* TASK TO COMPLETE
The answer should be one number, the count of lines in the data with "document".

[Saved entries]
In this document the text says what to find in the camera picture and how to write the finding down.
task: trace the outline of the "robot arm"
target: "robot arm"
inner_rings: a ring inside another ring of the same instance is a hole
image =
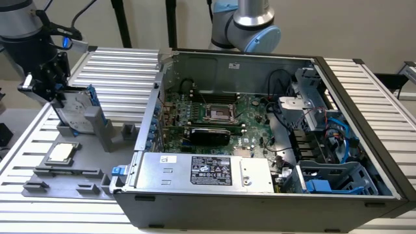
[[[210,50],[270,53],[280,41],[268,0],[218,0],[213,6]]]
[[[66,87],[70,72],[66,53],[58,50],[70,47],[56,46],[53,35],[82,38],[74,27],[49,21],[32,0],[0,1],[0,44],[25,75],[18,90],[38,101],[60,103],[58,90]]]

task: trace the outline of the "warning label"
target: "warning label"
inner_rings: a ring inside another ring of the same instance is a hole
[[[232,164],[228,157],[192,157],[190,183],[232,185]]]

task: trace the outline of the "green circuit board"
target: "green circuit board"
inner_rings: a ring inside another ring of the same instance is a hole
[[[265,121],[265,106],[260,103],[258,97],[242,95],[234,103],[218,104],[192,102],[185,95],[169,93],[165,101],[166,106],[169,106],[164,109],[164,151],[166,153],[265,157],[270,162],[273,161],[273,154],[264,149],[260,143],[260,139],[262,139],[262,143],[269,140],[272,132]],[[228,106],[233,109],[233,120],[229,122],[234,126],[229,126],[229,124],[221,125],[221,122],[209,125],[209,119],[204,119],[205,109],[217,108],[221,110],[228,109]],[[189,121],[192,121],[193,125],[204,124],[201,128],[230,131],[229,144],[226,146],[193,146],[185,137],[185,133],[189,131]]]

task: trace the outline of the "white sticker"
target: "white sticker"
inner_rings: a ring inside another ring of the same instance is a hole
[[[176,155],[173,156],[160,156],[160,163],[176,163]]]
[[[228,68],[229,69],[240,69],[240,64],[238,63],[229,63]]]

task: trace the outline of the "black pole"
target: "black pole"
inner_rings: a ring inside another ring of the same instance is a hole
[[[122,0],[110,0],[112,8],[114,9],[116,19],[118,24],[121,42],[124,48],[132,48],[130,46],[130,33],[128,27],[128,20],[125,18]]]
[[[169,47],[177,48],[176,36],[176,0],[165,0]]]

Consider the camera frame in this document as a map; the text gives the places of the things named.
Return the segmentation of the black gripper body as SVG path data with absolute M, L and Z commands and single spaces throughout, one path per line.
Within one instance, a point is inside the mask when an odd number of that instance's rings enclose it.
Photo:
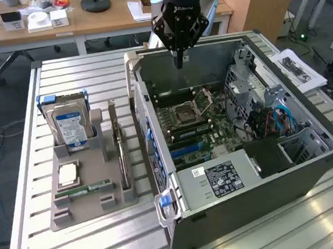
M 167 20 L 171 31 L 174 33 L 178 44 L 177 37 L 177 17 L 199 16 L 202 14 L 200 9 L 200 0 L 163 0 L 162 13 Z

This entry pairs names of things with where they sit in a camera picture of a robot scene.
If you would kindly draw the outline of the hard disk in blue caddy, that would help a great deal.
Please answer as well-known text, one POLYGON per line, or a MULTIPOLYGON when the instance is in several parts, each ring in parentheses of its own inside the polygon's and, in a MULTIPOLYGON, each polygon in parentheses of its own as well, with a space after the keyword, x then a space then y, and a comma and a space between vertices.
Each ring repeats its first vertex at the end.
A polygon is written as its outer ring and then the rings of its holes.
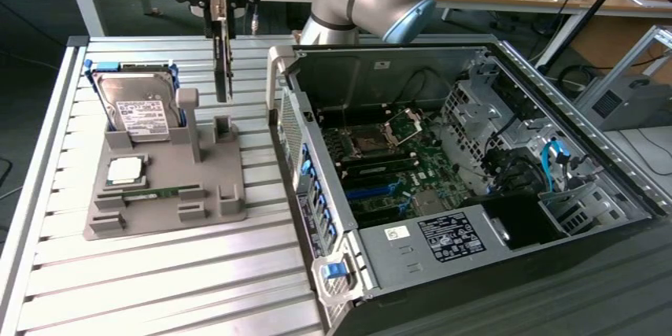
POLYGON ((84 61, 84 75, 106 113, 106 130, 125 132, 132 142, 161 142, 185 124, 176 104, 178 68, 162 64, 84 61))

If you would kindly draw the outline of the grey open PC case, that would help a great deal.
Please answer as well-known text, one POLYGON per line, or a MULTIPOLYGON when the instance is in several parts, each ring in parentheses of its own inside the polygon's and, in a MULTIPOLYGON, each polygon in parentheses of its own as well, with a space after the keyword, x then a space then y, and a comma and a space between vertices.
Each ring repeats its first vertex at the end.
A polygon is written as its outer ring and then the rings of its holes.
POLYGON ((281 46, 269 53, 269 77, 281 98, 272 112, 304 260, 312 274, 328 336, 366 336, 445 326, 460 305, 506 290, 516 305, 540 305, 521 289, 546 279, 562 287, 564 273, 620 252, 637 234, 672 220, 672 193, 580 114, 558 88, 516 49, 490 36, 453 36, 412 45, 281 46), (413 107, 441 140, 442 106, 472 61, 493 56, 516 77, 537 107, 528 122, 530 157, 485 155, 458 175, 472 190, 457 208, 481 205, 512 257, 444 279, 385 292, 368 267, 358 232, 318 126, 324 112, 413 107), (538 195, 594 183, 620 206, 624 223, 568 235, 538 195), (348 276, 324 279, 320 268, 344 261, 348 276))

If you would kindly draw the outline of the grey power supply unit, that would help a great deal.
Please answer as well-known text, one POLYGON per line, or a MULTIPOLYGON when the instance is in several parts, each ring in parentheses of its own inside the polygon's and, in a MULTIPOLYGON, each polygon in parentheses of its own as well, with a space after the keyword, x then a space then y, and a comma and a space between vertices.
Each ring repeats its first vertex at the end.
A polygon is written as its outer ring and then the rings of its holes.
POLYGON ((385 292, 512 257, 481 205, 369 227, 358 235, 377 288, 385 292))

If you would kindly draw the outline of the grey plastic parts rack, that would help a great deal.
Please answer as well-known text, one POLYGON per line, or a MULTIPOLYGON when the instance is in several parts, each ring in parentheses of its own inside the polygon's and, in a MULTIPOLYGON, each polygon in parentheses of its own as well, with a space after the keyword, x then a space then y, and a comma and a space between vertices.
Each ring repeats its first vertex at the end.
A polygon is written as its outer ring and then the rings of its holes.
POLYGON ((130 141, 121 131, 108 131, 92 187, 82 237, 92 241, 136 234, 177 231, 245 219, 240 135, 228 116, 197 124, 194 89, 176 91, 185 124, 169 130, 161 142, 130 141), (138 183, 108 186, 106 170, 114 157, 141 157, 138 183), (178 187, 172 198, 125 201, 129 190, 178 187))

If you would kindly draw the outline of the green graphics card black cooler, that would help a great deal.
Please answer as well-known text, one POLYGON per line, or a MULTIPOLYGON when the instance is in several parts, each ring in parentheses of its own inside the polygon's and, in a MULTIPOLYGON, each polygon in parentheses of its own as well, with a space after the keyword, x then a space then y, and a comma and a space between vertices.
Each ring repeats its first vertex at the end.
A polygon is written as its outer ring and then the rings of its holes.
POLYGON ((213 40, 214 91, 217 102, 230 99, 229 6, 226 0, 209 0, 213 40))

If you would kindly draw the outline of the green RAM stick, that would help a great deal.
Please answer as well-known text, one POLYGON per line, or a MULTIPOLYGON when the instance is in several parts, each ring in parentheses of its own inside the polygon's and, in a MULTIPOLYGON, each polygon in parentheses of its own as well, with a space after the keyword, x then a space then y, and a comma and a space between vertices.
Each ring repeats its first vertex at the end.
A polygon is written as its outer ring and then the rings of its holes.
POLYGON ((161 198, 172 198, 178 195, 178 187, 166 187, 157 189, 129 190, 121 193, 121 198, 125 201, 153 200, 161 198))

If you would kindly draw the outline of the silver CPU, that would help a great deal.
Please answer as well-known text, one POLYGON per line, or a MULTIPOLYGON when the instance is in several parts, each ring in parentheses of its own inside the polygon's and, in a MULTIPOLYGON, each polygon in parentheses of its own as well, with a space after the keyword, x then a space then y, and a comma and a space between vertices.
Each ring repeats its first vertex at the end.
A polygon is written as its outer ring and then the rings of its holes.
POLYGON ((144 161, 141 157, 114 157, 110 159, 106 170, 108 186, 120 186, 125 184, 138 183, 144 169, 144 161))

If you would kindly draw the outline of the green motherboard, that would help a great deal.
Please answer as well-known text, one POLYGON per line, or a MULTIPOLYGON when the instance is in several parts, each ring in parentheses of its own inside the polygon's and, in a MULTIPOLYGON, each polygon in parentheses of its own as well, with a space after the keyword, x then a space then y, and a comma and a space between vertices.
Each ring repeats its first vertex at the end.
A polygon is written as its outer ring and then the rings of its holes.
POLYGON ((328 153, 332 158, 344 193, 346 190, 382 186, 398 183, 394 193, 349 201, 348 205, 361 228, 426 216, 458 207, 462 201, 473 195, 464 183, 456 166, 442 150, 441 140, 430 130, 432 123, 422 111, 413 107, 329 111, 318 115, 318 126, 328 153), (357 179, 340 178, 340 163, 368 157, 352 157, 342 144, 341 130, 353 125, 382 124, 405 108, 412 109, 422 119, 422 131, 394 146, 390 154, 373 155, 381 157, 404 154, 420 160, 418 166, 406 172, 376 175, 357 179))

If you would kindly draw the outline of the CPU socket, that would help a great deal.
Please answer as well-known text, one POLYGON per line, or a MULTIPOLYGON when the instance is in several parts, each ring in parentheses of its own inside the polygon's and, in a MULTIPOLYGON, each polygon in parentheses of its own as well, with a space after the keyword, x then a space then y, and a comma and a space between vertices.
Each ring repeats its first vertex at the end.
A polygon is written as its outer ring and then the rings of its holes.
POLYGON ((352 157, 390 154, 394 151, 394 146, 388 141, 378 124, 345 127, 341 130, 341 136, 348 155, 352 157))

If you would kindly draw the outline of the aluminium profile frame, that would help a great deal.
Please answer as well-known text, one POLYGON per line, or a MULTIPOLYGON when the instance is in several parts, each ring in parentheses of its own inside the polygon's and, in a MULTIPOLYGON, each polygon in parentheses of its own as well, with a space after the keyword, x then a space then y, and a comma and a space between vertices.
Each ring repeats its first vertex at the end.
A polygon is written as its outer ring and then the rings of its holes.
POLYGON ((672 83, 672 26, 654 25, 626 52, 608 77, 644 75, 672 83))

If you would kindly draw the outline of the black RAM stick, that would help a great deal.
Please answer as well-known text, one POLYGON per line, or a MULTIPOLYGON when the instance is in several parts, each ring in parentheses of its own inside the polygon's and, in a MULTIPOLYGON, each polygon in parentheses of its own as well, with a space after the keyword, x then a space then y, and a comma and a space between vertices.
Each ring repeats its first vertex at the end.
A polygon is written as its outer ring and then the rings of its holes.
POLYGON ((362 177, 386 175, 413 170, 420 164, 416 157, 394 154, 381 157, 368 157, 340 163, 340 178, 357 179, 362 177))

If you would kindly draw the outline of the grey computer tower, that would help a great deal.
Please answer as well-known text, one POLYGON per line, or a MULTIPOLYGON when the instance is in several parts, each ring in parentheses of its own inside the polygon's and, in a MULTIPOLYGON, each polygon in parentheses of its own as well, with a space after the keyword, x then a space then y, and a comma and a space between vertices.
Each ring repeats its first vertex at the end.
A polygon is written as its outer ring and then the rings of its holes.
POLYGON ((576 99, 576 108, 601 131, 665 126, 672 85, 641 74, 616 77, 604 87, 597 80, 576 99))

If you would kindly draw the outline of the blue expansion slot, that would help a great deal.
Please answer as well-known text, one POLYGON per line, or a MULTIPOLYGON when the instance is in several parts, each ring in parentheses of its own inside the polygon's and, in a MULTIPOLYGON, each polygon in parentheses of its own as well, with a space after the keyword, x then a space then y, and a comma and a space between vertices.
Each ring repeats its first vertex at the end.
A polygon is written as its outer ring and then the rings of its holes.
POLYGON ((382 186, 372 186, 369 188, 346 190, 345 197, 349 201, 353 201, 378 196, 389 196, 394 193, 397 186, 398 183, 389 183, 382 186))

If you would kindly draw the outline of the metal socket cover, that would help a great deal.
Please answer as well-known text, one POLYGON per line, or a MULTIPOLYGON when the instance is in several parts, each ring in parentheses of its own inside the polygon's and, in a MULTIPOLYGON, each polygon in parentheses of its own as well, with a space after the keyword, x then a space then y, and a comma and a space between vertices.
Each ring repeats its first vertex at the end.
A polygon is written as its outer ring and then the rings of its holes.
POLYGON ((400 146, 422 131, 422 119, 412 109, 405 108, 382 124, 382 131, 388 141, 400 146))

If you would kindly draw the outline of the blue case release latch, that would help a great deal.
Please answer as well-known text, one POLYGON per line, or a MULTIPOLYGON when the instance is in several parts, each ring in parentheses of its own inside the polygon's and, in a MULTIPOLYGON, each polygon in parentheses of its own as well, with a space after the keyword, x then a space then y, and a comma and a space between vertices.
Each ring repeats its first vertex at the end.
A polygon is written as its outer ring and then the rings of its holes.
POLYGON ((344 261, 329 262, 320 268, 320 273, 324 279, 337 279, 348 276, 348 265, 344 261))

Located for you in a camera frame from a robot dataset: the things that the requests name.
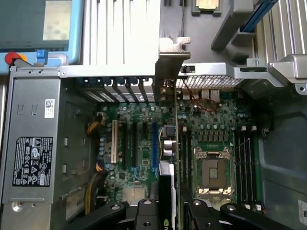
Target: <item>screw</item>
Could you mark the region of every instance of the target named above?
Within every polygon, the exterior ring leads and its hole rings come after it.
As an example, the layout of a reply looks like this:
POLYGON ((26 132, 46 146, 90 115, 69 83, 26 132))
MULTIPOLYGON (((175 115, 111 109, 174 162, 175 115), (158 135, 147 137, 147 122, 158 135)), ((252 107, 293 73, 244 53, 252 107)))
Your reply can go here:
POLYGON ((233 205, 228 205, 227 209, 229 209, 230 211, 235 211, 236 208, 233 205))
POLYGON ((151 202, 151 200, 145 200, 143 203, 146 204, 146 205, 149 205, 149 204, 151 204, 152 202, 151 202))
POLYGON ((194 200, 194 201, 193 201, 193 204, 195 204, 195 205, 200 205, 201 202, 200 202, 199 200, 194 200))
POLYGON ((119 209, 119 208, 120 208, 119 205, 114 205, 114 206, 112 206, 112 210, 117 210, 117 209, 119 209))

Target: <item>metal bracket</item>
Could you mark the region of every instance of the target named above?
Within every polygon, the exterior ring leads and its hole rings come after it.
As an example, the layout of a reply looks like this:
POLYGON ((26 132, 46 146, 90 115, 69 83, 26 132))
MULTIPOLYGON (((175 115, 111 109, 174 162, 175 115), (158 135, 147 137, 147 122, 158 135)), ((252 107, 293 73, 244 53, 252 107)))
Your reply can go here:
POLYGON ((307 83, 306 63, 306 54, 291 54, 279 62, 268 63, 267 70, 284 85, 307 83))
POLYGON ((160 89, 163 81, 176 80, 182 67, 182 63, 191 57, 191 53, 182 48, 190 42, 191 39, 189 37, 177 38, 176 44, 173 44, 173 41, 168 37, 160 38, 160 57, 155 64, 153 79, 153 92, 156 102, 161 98, 160 89))

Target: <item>red button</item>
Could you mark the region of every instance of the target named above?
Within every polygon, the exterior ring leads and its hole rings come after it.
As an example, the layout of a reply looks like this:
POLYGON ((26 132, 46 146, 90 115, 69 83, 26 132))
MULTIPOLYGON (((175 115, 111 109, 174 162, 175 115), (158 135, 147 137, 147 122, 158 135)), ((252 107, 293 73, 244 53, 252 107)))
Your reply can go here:
POLYGON ((6 64, 8 64, 9 66, 13 63, 13 60, 16 59, 16 58, 21 58, 21 56, 19 56, 17 53, 15 52, 9 52, 5 55, 4 57, 4 61, 6 64))

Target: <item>red wire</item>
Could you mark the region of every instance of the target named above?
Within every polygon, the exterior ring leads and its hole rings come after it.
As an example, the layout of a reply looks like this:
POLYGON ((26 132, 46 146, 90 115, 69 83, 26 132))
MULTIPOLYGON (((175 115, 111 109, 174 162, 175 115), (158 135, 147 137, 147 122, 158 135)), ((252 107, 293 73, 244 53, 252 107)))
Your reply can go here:
POLYGON ((186 86, 186 88, 187 88, 187 90, 188 90, 190 96, 191 96, 192 99, 193 99, 192 102, 195 102, 195 104, 196 104, 200 109, 202 109, 202 110, 204 110, 204 111, 207 111, 207 112, 215 112, 215 111, 216 111, 216 109, 218 108, 217 102, 215 102, 215 101, 213 101, 213 100, 211 100, 211 99, 208 99, 208 98, 198 98, 198 99, 196 99, 196 98, 194 97, 194 95, 193 95, 193 92, 190 90, 190 88, 189 88, 188 85, 186 84, 186 81, 185 81, 184 79, 182 79, 182 81, 183 81, 184 85, 186 86), (204 106, 202 106, 201 104, 198 103, 198 100, 201 100, 201 99, 206 100, 206 101, 209 101, 209 102, 215 103, 215 108, 214 108, 214 109, 207 109, 207 108, 205 108, 204 106))

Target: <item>blue latch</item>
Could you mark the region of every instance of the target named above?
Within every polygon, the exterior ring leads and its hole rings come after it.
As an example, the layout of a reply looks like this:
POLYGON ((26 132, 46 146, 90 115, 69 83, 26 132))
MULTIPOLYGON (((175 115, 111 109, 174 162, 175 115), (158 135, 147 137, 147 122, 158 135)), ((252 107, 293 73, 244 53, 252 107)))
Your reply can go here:
POLYGON ((257 24, 272 9, 278 0, 262 0, 259 7, 255 10, 251 18, 241 27, 241 31, 245 33, 254 32, 257 24))
POLYGON ((48 63, 48 51, 45 49, 40 49, 36 52, 37 63, 48 63))

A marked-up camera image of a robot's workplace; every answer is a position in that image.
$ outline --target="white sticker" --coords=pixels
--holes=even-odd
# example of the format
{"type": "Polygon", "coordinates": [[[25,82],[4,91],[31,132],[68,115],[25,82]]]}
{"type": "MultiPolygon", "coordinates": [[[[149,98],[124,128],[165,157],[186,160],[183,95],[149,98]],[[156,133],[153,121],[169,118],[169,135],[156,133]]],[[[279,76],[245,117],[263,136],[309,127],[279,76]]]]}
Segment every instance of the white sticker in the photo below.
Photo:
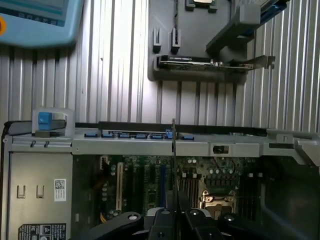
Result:
{"type": "Polygon", "coordinates": [[[54,180],[54,201],[55,202],[67,201],[67,179],[54,180]]]}

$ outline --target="metal panel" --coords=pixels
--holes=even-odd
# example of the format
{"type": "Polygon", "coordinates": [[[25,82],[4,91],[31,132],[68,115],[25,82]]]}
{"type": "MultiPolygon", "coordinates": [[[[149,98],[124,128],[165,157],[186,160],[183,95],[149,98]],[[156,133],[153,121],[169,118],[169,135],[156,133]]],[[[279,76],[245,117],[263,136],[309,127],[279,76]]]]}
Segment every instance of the metal panel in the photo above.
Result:
{"type": "Polygon", "coordinates": [[[256,32],[248,56],[276,56],[245,85],[150,82],[148,1],[86,0],[77,44],[0,47],[0,123],[33,108],[68,107],[78,122],[270,127],[319,131],[319,1],[291,0],[256,32]]]}
{"type": "Polygon", "coordinates": [[[11,154],[9,220],[4,239],[17,239],[23,224],[51,223],[65,223],[65,238],[71,237],[72,167],[71,154],[11,154]],[[56,200],[55,179],[66,179],[64,201],[56,200]]]}

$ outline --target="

* RESPONSE
2